Task to complete
Write the data out again exactly, dropping any images it holds.

..........

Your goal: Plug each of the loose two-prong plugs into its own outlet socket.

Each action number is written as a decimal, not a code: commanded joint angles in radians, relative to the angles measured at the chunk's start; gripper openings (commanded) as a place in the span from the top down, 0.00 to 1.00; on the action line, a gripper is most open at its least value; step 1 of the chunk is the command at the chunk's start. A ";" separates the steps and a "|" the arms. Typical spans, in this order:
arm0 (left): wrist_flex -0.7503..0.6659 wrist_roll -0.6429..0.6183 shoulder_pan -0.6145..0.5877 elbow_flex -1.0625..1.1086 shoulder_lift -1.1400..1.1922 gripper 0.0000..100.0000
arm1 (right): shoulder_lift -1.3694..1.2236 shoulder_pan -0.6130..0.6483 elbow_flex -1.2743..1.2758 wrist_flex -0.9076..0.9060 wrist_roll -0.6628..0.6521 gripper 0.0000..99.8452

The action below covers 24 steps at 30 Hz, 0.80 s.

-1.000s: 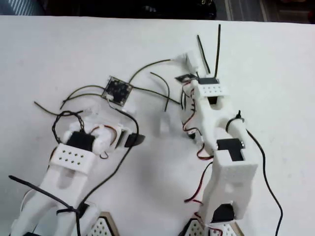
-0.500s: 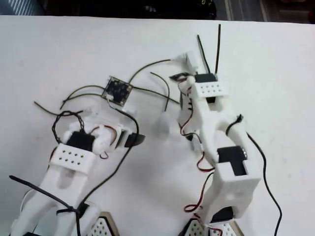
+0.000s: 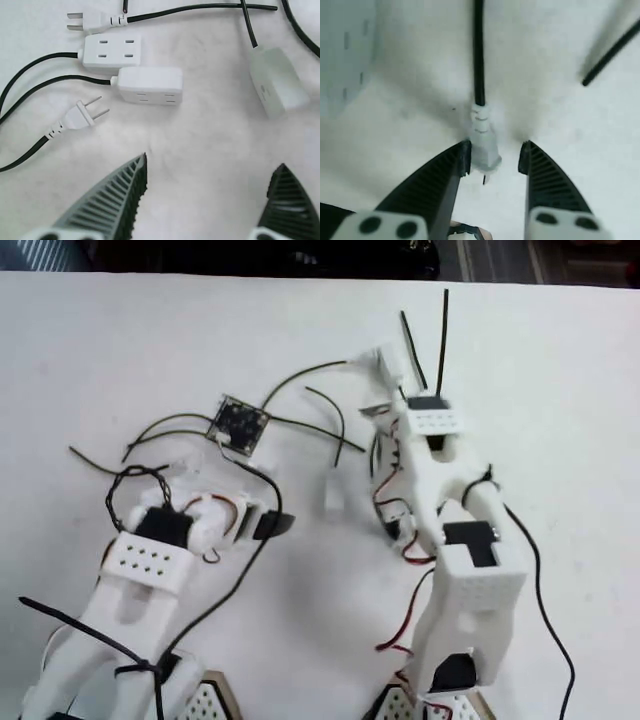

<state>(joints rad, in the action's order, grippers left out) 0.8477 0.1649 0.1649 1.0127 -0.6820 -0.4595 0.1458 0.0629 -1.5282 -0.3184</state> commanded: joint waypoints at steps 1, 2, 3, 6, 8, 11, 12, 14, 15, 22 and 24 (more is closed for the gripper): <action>-0.012 0.000 -0.018 -0.005 -0.028 0.63 | -0.012 0.042 -0.002 0.008 0.055 0.84; -0.012 0.000 -0.025 -0.005 -0.030 0.63 | -0.012 0.048 0.003 0.007 0.063 0.84; -0.012 0.000 -0.030 -0.005 -0.030 0.63 | -0.012 0.054 0.005 0.005 0.064 0.84; -0.012 0.000 -0.038 -0.005 -0.033 0.63 | -0.012 0.058 0.002 -0.028 0.066 0.86; -0.012 0.000 -0.038 -0.005 -0.033 0.63 | -0.004 0.056 -0.002 -0.033 0.066 0.91; -0.012 0.000 -0.038 -0.005 -0.033 0.63 | -0.004 0.053 -0.002 -0.033 0.066 0.99; -0.012 0.000 -0.038 -0.005 -0.033 0.63 | -0.004 0.053 -0.002 -0.035 0.066 0.98; -0.012 0.000 -0.038 -0.005 -0.033 0.63 | -0.004 0.058 -0.002 -0.035 0.066 0.98; -0.012 0.000 -0.038 -0.005 -0.033 0.63 | -0.004 0.058 -0.002 -0.035 0.066 0.98; -0.012 0.000 -0.038 -0.005 -0.033 0.63 | -0.002 0.058 -0.037 -0.039 0.066 0.95; -0.012 0.000 -0.038 -0.005 -0.033 0.63 | -0.002 0.058 -0.040 -0.071 0.066 0.89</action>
<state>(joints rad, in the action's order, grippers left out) 0.8477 0.1649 0.1343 1.0127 -0.6820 -0.4749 0.1918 0.0568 -1.5589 -0.2601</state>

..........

Exercise result
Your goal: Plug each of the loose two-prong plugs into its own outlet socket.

Each action number is written as a decimal, not a code: commanded joint angles in radians, relative to the angles measured at the chunk's start; gripper openings (commanded) as a place in the span from the top down, 0.00 to 1.00; on the action line, a gripper is most open at its least value; step 1 of the chunk is the command at the chunk's start. A ";" separates the steps and a "|" the arms. Typical spans, in this order:
arm0 (left): wrist_flex -0.7503..0.6659 wrist_roll -0.6429..0.6183 shoulder_pan -0.6145..0.5877 elbow_flex -1.0625..1.1086 shoulder_lift -1.1400..1.1922 gripper 0.0000..100.0000
arm1 (right): shoulder_lift -1.3694..1.2236 shoulder_pan -0.6130..0.6483 elbow_flex -1.2743..1.2758 wrist_flex -0.9076..0.9060 wrist_roll -0.6628..0.6521 gripper 0.0000..99.8452

The action below covers 24 steps at 30 Hz, 0.80 s.

-1.000s: 
-0.500s: 
+0.000s: 

<state>(joints rad, in the action's order, grippers left out) 0.8477 0.1649 0.1649 1.0127 -0.6820 -0.4595 0.1458 0.0629 -1.5282 -0.3184</state> commanded: joint waypoints at steps 1, 2, 3, 6, 8, 11, 12, 14, 15, 22 and 24 (more is closed for the gripper): <action>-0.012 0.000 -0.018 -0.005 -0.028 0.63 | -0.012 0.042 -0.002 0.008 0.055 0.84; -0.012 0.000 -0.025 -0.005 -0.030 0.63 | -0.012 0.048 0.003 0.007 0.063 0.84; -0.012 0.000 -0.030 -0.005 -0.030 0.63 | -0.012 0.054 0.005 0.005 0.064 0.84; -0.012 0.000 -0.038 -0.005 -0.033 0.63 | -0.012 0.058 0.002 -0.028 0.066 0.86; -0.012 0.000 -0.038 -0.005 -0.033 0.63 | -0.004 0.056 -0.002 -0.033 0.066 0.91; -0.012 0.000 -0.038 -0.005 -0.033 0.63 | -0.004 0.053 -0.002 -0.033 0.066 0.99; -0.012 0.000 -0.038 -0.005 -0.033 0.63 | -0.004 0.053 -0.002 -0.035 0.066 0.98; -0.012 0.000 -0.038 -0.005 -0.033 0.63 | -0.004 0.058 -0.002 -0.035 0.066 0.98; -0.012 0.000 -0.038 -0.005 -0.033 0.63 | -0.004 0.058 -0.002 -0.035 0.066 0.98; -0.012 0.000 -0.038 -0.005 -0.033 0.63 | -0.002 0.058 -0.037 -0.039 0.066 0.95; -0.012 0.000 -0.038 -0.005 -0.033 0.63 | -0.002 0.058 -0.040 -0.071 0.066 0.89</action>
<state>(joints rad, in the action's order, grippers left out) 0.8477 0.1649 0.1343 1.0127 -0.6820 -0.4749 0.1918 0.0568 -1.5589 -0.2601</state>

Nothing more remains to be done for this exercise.